Jack Burnley (January 11, 1911 – December 19, 2006) was the pen name of Hardin J. Burnley, an American comic book artist and illustrator. Burnley was the first artist, after co-creator Joe Shuster, to draw Superman in comic books.

==Biography==

===Early career===
Born in New York City, Jack Burnley began his comics career working for the King Features Syndicate, providing cartoons for the sports section (including work for Damon Runyon). In 1929 he became the then-youngest artist to have a syndicated feature, and also produced illustrations for advertising. In 1938, Burnley began to freelance, producing "single-page sports fillers" for DC Comics, by whom he was subsequently hired in 1940. His first published assignment was the cover illustration for New York World's Fair 1940 (AKA World's Fair Comics #2); the cover portrayed Superman with Batman and Robin, the first time the trio had ever appeared together in print. Burnley went on to provide uncredited artwork for Action Comics until 1947. Burnley's work was often credited to other artists. In the 1945 Batman newspaper strips which Burnley penciled, the stylized Bob Kane signature logo appears, although Kane had not worked on the sequence.

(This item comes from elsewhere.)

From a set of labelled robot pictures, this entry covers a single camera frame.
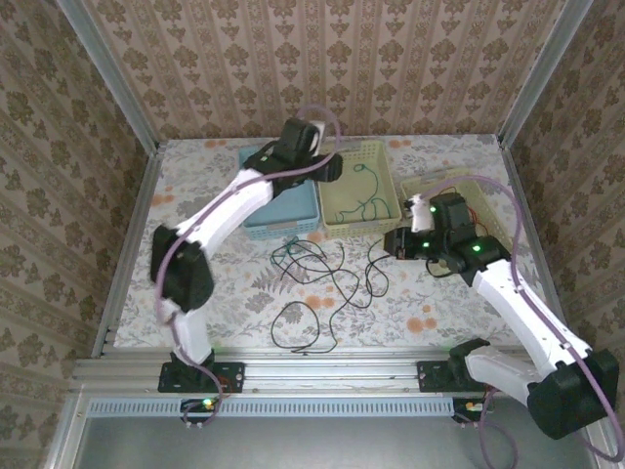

The version of Superman he created was noted for its carefully drawn musculature, which set the style of superheroes for years to come. “I gave Superman a lot more muscle than he had originally,” he told a Charlottesville, Virginia newspaper in 2000. “When I came into comics I had a background in drawing the musclemen and heroes of sports, so it was rather easy for me to make the transition to drawing the comic figures.”

===Later DC work===
Burnley co-created (with writer Gardner Fox) the superhero Starman, which first appeared in Adventure Comics (April 1941). He "became DC's top ghost artist," working on the main characters and titles. In addition to pencilling over 100 covers, he also worked (for a brief time in 1944), as uncredited penciler on both the Batman and Superman Sunday comic strips. Burnley left DC and the comic book field in 1947, and returning to newspaper sports cartooning. He worked for the Pittsburgh Sun-Telegraph for four years, then for the San Francisco News until his retirement in 1976.

Burnley and his wife, former cabaret dancer Dolores Farris relocated to Charlottesville, Virginia in 1981. Burnley died on December 19, 2006, at the Heritage Hall senior facility in Charlottesville, following a fall that broke his hip.